Task goal: Print verbatim every line starting at the one that contains "Point to the copper" and ending at the final line of the records; include both endpoints.

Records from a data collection
· · · ·
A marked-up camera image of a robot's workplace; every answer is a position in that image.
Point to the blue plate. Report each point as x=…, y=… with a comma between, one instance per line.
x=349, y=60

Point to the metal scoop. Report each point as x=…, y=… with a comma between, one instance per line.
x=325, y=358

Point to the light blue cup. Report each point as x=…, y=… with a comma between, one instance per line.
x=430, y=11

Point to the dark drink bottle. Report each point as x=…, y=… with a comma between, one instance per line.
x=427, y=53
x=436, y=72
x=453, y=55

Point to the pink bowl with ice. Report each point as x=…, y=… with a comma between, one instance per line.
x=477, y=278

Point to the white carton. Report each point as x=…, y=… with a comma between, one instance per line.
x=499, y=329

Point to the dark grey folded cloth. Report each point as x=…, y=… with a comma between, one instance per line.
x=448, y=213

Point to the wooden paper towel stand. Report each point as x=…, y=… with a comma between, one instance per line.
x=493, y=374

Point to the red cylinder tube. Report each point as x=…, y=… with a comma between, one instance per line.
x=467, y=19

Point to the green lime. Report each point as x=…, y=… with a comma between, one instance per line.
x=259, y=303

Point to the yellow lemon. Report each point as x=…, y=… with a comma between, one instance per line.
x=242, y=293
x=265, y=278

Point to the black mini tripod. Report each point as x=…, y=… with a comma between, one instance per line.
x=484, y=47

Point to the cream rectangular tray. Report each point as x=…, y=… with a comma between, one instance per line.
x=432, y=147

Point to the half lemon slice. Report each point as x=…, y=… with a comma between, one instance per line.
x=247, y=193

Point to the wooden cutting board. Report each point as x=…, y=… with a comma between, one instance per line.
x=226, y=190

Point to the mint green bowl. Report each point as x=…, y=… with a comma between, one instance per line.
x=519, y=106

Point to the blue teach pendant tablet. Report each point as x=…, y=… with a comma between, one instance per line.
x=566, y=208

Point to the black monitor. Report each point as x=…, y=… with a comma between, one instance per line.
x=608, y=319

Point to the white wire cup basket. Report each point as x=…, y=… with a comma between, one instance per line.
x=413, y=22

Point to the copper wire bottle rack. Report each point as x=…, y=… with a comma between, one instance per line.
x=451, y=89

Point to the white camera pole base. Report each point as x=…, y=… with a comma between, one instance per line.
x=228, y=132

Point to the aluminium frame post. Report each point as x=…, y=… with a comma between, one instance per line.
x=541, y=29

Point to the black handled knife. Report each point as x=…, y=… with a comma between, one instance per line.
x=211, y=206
· · · ·
Solution to this problem:
Point to the copper wire bottle rack. Report each point as x=…, y=… with a comma between, one instance per line.
x=451, y=89

Point to the white camera pole base. Report each point as x=…, y=… with a comma between, one instance per line.
x=228, y=132

Point to the aluminium frame post. Report each point as x=…, y=… with a comma between, one instance per line.
x=541, y=29

Point to the black handled knife. Report each point as x=…, y=… with a comma between, one instance per line.
x=211, y=206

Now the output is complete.